Everybody wants to feel good—everybody!

It is without exception; it doesn’t matter what your race, color, creed, or religion is—you want to feel good.

Your mind and your body are closely linked.

Medical science recognizes that emotions such as fear, sorrow, envy, resentment, and hatred are responsible for most sicknesses; some even estimate that they account for 60 percent of all illnesses.

Martha’s mindset—her thoughts, attitude, and beliefs—about her circumstances caring for her parents were such that she felt angry, miserable, and lost.

And her behavior toward her mother reflected her attitude and mindset: “I yelled at Mom today. And yes, that made me happy.”

I don’t question that Martha loves her mother, but her actions and attitude do not reflect any warmth or kindness.

In considering her actions toward her mother, perhaps Martha would say, “That’s just the way I am!”

So, does Martha have a fixed mindset when it comes to the qualities she possesses as her mother’s caregiver?

Can Martha change her mindset, and if so, how?

Learn to Get in the Right Mindset

The question for Martha becomes does she want to act differently toward her mother. If so, she must say to herself, “I will learn to be different.”

“I will learn to display the qualities of a successful and loving family caregiver.”

In other words, Martha must have a “growth mindset”; a mindset that allows her to learn how to foster positive relations with her mother.

Martha must learn to exhibit successful family caregivers’ qualities that include empathy, patience, and gratitude.

In showing empathy, Martha shows she understands her mother’s struggle in her illness. She has, in effect, fellow feeling in her mother’s pain and discomfort; she has walked in her mother’s shoes, so to speak.

Unfortunately, empathy is not a universal response to the suffering of others. Some don’t care deeply about other people or their well-being.

Surely, Martha would not yell at her mother if she felt and showed empathy.

When it comes to patience, Martha has been caring for her mother for nearly twelve years; she’s tired, exhausted.

Martha’s nerves are understandably frayed; she’s annoyed and frustrated.

But Martha can learn the value of patience.

Scientists say that learning to be patient is good for your health; you’ll be a happier person.

If Martha learns how to be patient with her circumstances, she’ll find she has less anger, less stress, and less worry.

Patience: “The ability to accept delay, trouble, or suffering without becoming angry or upset.”—Oxford English Dictionary

A final quality I would suggest Martha learn to express to have better relations with her mother is gratitude.

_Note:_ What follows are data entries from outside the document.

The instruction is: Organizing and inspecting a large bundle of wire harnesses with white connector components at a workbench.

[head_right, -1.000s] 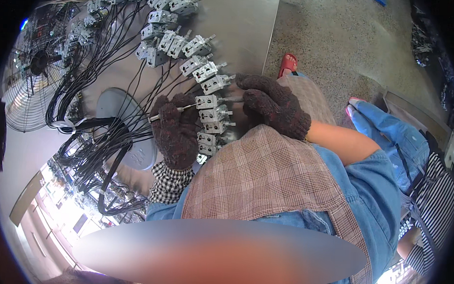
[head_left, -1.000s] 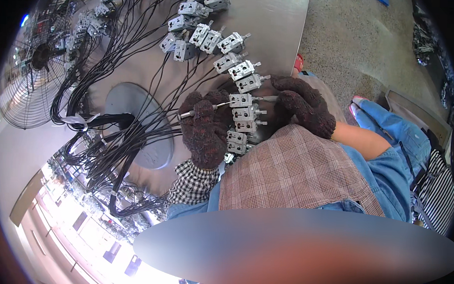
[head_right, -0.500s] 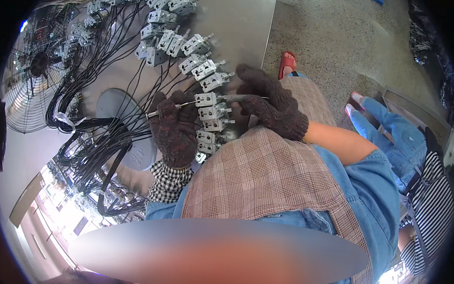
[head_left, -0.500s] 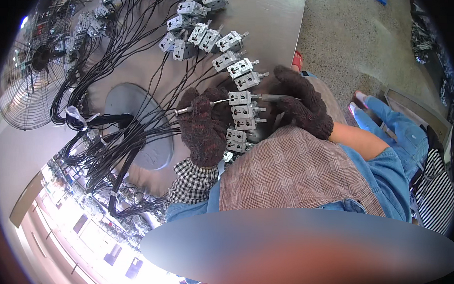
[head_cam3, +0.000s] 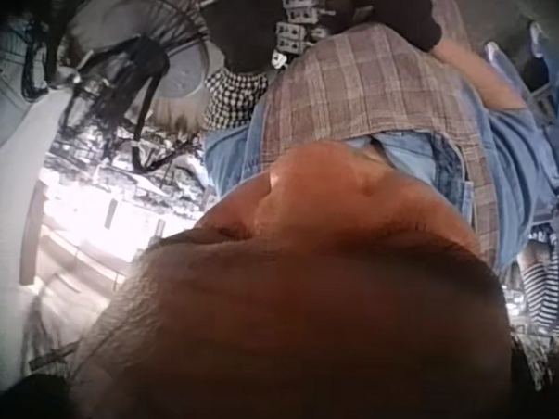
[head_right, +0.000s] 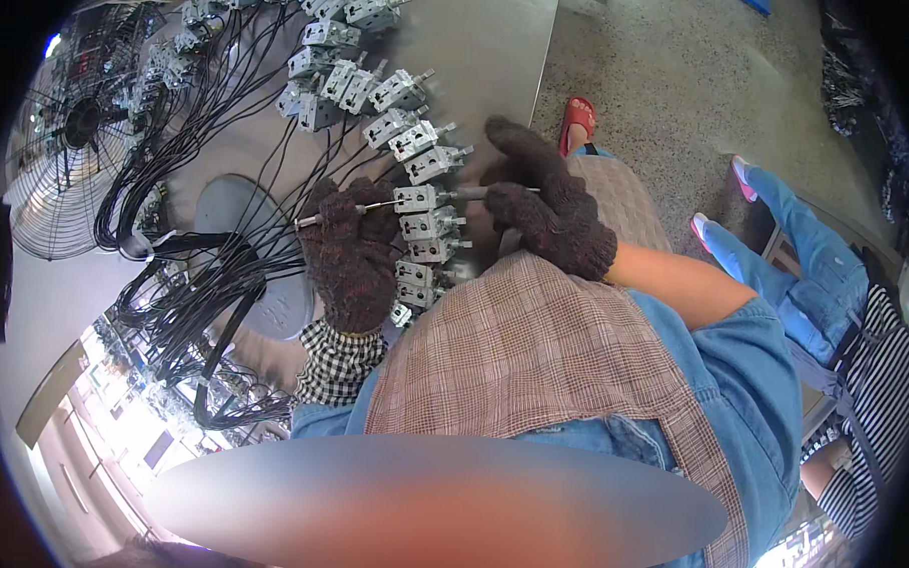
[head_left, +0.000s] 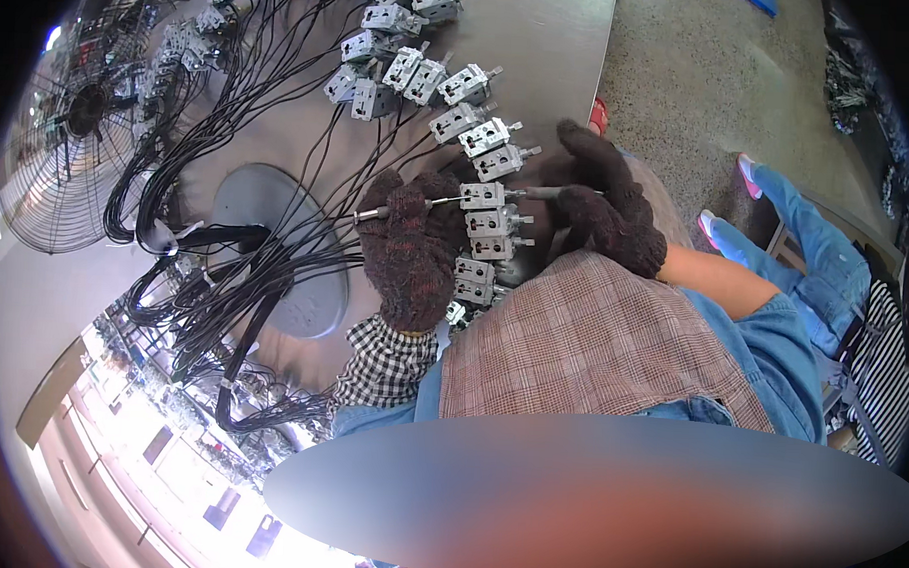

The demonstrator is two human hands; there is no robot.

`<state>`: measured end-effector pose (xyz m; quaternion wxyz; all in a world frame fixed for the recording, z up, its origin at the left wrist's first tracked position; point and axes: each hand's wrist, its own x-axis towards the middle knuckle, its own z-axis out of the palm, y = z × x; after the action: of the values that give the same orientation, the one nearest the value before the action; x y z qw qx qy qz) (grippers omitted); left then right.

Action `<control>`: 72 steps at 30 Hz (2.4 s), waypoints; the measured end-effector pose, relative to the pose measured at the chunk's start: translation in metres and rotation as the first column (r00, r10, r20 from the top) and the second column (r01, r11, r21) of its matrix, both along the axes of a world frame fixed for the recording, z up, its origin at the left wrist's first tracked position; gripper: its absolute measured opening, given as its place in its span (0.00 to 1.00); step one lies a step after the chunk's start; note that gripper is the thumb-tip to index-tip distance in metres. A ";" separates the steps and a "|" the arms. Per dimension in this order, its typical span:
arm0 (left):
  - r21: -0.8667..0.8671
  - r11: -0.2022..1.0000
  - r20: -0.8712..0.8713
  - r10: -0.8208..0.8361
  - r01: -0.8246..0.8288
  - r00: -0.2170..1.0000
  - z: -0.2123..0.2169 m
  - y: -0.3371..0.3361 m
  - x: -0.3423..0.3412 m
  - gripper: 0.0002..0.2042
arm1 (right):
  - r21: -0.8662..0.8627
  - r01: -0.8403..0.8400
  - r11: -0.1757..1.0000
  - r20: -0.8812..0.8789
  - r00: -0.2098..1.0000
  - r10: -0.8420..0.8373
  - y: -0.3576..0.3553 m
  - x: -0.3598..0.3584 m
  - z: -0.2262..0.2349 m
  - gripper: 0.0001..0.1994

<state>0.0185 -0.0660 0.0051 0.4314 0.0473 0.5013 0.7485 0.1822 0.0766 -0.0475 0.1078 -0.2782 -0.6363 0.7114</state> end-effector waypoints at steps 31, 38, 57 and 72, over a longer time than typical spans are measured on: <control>0.055 0.997 0.123 0.044 -0.051 0.991 -0.010 -0.009 -0.002 0.07 | -0.355 0.016 0.935 -0.118 0.991 -0.062 -0.001 0.001 -0.013 0.28; 0.052 0.998 0.069 0.029 -0.033 0.997 0.002 0.000 0.002 0.11 | -0.305 0.041 0.952 -0.117 0.990 -0.080 -0.001 -0.001 -0.006 0.28; 0.037 0.999 0.062 0.009 -0.012 0.998 -0.008 -0.011 -0.002 0.13 | -0.303 -0.018 0.953 -0.040 0.999 0.006 0.002 0.001 -0.021 0.23; -0.019 0.998 0.125 0.067 -0.065 0.990 -0.001 -0.031 0.010 0.14 | 0.061 -0.151 0.987 -0.084 0.984 0.156 0.015 0.017 0.021 0.23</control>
<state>0.0285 -0.0974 0.0042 0.4375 -0.0196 0.4799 0.7602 0.1994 0.0919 -0.0268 0.0881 -0.1935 -0.6695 0.7117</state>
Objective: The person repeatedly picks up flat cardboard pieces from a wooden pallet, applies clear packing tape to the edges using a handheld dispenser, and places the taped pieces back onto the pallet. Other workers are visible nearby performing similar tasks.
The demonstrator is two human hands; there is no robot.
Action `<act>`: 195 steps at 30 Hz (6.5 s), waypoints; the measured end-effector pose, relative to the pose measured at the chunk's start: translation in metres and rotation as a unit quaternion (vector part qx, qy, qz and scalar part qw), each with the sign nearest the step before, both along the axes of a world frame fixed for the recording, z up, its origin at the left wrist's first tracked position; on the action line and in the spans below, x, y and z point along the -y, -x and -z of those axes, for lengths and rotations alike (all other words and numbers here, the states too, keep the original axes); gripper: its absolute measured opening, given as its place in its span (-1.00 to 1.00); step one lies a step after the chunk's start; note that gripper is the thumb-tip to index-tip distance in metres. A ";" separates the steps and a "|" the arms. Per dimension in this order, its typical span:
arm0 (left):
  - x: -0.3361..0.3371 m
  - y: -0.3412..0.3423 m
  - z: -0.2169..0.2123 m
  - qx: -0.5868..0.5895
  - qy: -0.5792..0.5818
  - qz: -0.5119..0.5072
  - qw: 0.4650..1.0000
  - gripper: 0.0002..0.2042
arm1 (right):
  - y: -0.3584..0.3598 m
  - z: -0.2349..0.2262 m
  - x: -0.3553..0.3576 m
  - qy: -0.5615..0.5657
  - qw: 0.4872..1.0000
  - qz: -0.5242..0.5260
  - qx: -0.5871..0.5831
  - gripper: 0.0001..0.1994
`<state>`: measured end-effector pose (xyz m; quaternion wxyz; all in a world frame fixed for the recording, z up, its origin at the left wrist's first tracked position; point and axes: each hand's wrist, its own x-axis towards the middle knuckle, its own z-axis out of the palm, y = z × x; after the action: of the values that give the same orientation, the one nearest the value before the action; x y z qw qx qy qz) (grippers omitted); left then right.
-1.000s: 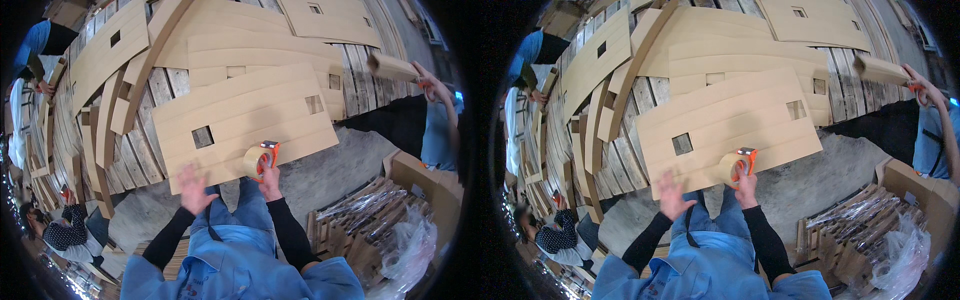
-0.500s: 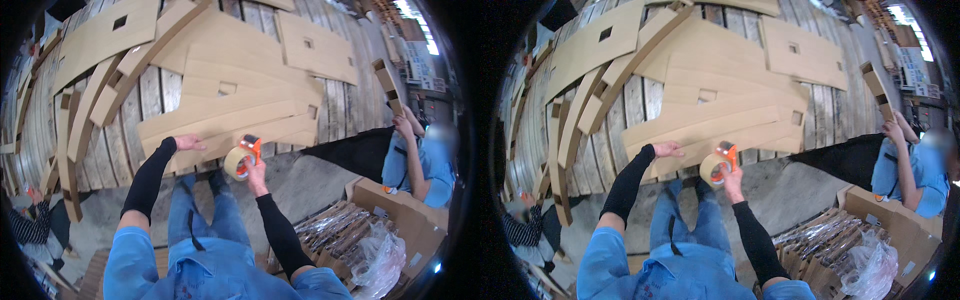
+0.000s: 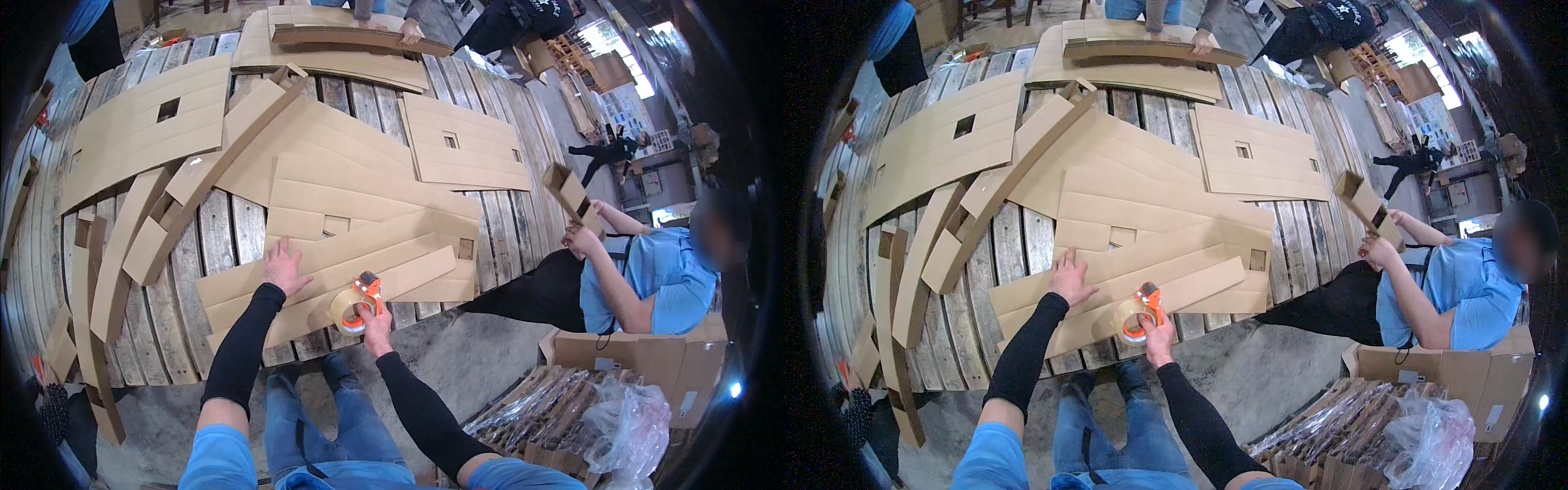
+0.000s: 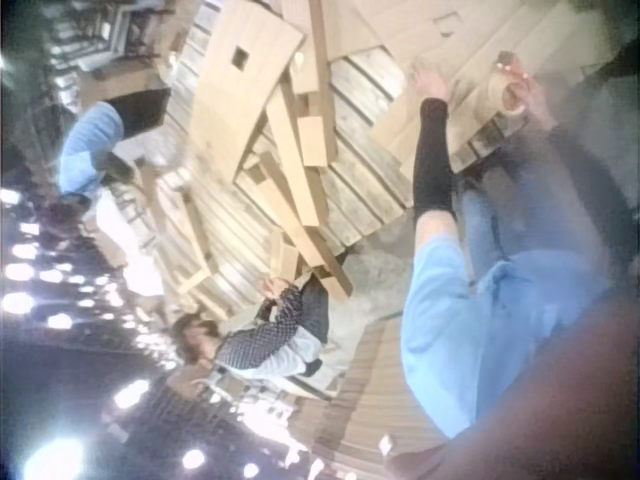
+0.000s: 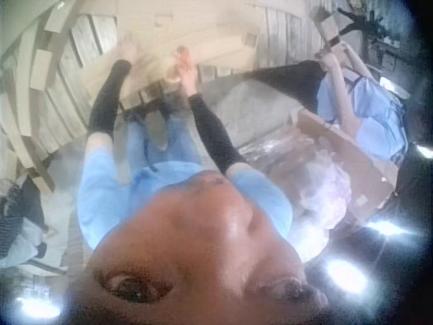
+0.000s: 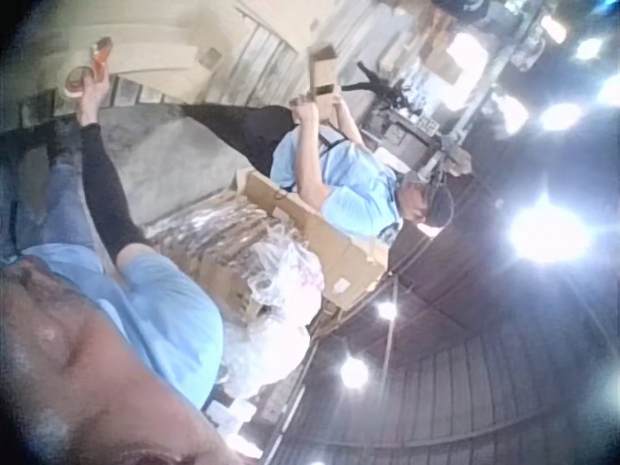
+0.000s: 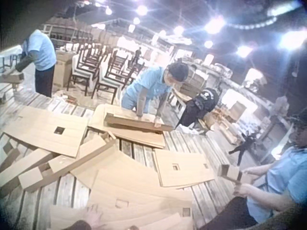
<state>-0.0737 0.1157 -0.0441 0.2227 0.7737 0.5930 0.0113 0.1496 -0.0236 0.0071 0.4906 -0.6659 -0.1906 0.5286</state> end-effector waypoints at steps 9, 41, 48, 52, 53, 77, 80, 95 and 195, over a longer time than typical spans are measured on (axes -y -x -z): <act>0.000 -0.028 -0.071 -0.031 0.266 0.164 0.949 -0.33 | 0.004 0.026 0.012 -0.060 0.981 0.151 -0.108 -0.55; 0.154 -0.089 -0.024 0.054 -0.161 0.056 0.984 -0.83 | -0.102 -0.032 -0.001 -0.026 0.990 -0.127 0.058 -0.41; 0.139 -0.115 -0.014 0.053 -0.173 -0.033 0.983 -0.79 | -0.082 -0.102 -0.055 -0.219 0.797 -0.345 0.445 -0.62; 0.138 -0.116 -0.014 0.039 -0.158 -0.020 0.986 -0.79 | -0.054 -0.081 -0.086 -0.187 0.673 -0.477 0.534 -0.72; 0.137 -0.117 -0.013 0.049 -0.170 -0.024 0.984 -0.81 | -0.048 -0.082 -0.092 -0.175 0.655 -0.494 0.544 -0.75; 0.135 -0.115 -0.008 0.025 -0.131 -0.030 0.991 -0.76 | -0.129 -0.136 0.021 -0.231 0.781 -0.373 0.444 -0.66; 0.139 -0.111 -0.014 0.037 -0.151 -0.035 0.987 -0.79 | -0.076 -0.149 -0.055 -0.323 0.761 -0.363 0.430 -0.70; 0.136 -0.127 -0.020 0.035 -0.109 -0.069 0.991 -0.79 | -0.088 -0.084 -0.042 -0.175 0.608 -0.562 0.532 -0.75; 0.017 -0.036 0.002 -0.061 0.077 -0.486 0.868 -0.23 | -0.330 -0.046 0.070 0.112 0.894 0.033 -0.432 -0.56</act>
<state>-0.0377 0.0988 -0.0462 0.2107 0.3674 0.9055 0.0252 0.4798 -0.0941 0.0527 0.4637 -0.4288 0.1223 0.7656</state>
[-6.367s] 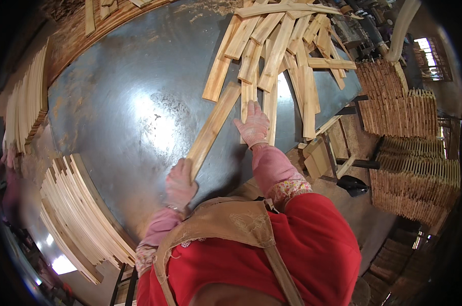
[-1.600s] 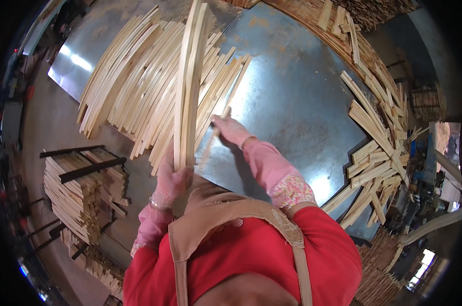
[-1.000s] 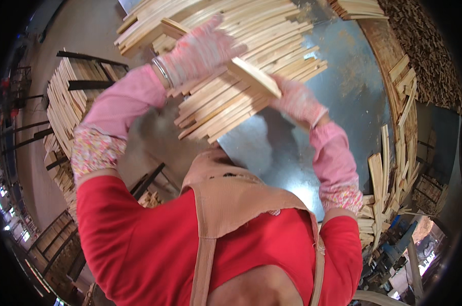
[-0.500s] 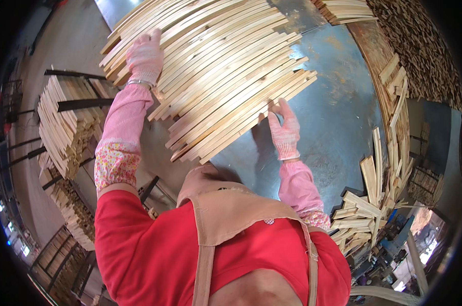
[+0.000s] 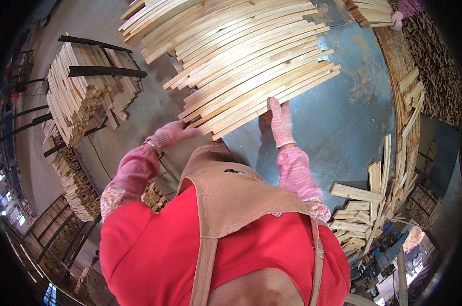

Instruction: The person picks up thin wooden planks from a pile on a metal table and stacks them neatly. They repeatedly gather planks, align them, and place them into a growing stack, occasionally adjusting the pile to maintain order.

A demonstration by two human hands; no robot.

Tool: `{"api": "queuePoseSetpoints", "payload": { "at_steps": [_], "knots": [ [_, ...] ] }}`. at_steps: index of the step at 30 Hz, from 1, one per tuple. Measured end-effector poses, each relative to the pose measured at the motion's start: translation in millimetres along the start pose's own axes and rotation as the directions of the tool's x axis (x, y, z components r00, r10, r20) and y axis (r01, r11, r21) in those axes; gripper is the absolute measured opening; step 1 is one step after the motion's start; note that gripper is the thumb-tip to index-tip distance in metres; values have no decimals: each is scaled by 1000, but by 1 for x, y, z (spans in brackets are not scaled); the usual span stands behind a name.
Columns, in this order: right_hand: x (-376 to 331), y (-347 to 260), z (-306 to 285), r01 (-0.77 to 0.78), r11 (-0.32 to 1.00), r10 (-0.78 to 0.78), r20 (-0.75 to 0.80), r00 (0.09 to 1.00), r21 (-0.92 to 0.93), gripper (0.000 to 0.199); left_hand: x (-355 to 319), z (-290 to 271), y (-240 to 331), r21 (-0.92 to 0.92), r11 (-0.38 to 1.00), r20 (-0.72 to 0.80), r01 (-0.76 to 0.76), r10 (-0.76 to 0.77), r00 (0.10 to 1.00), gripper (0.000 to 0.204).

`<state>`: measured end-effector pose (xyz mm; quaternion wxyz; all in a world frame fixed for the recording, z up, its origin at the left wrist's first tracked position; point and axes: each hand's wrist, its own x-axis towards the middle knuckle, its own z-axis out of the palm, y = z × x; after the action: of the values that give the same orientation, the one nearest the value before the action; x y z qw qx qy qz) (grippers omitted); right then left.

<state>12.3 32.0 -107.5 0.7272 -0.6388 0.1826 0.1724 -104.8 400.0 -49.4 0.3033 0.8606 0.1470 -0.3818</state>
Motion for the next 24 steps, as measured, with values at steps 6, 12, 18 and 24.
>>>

Oftentimes, we don’t understand the value of what we have. We no longer recognize the good that comes our way. We’re closed off to others’ needs.

Showing gratitude often removes this feeling.

Also, gratitude is a powerful human emotion with scientifically-proven benefits to our health, including our brains.

Science shows that grateful people sleep better, improve their self-esteem, and reduce stress, among many other benefits.

In fact, a Google search on “gratitude” reveals numerous science-based findings on the benefits of gratitude.

Adopt a Growth Mindset

In this article, I’ve shared just one example of the value of a growth mindset versus a fixed mindset. 

When it comes to interpersonal relationships, people often wish things could be different.

In the example of “Martha” discussed in this article, she was angry and frustrated due to her caregiving responsibilities.

In fact, Martha was so resentful that she couldn’t think of one positive thing about her situation that she could share with a friend; everything was negative.

Yelling at her mother is what made Martha happy.

Imagine!

But all is not lost.

No matter your current mindset, you can adopt and nurture a growth mindset, but you have to work.

Just knowing about the two mindsets discussed in this article should give you something to think about.

You can choose (or learn) to have a growth mindset that believes that you have changeable traits; that intelligence and talent are not fixed or unchangeable.

With your growth mindset, you believe that your abilities can be strengthened and developed if you work at them.

Think how much better your relationships will be for your efforts.

“What lies behind us and what lies before us are tiny matters compared to what lies within us.”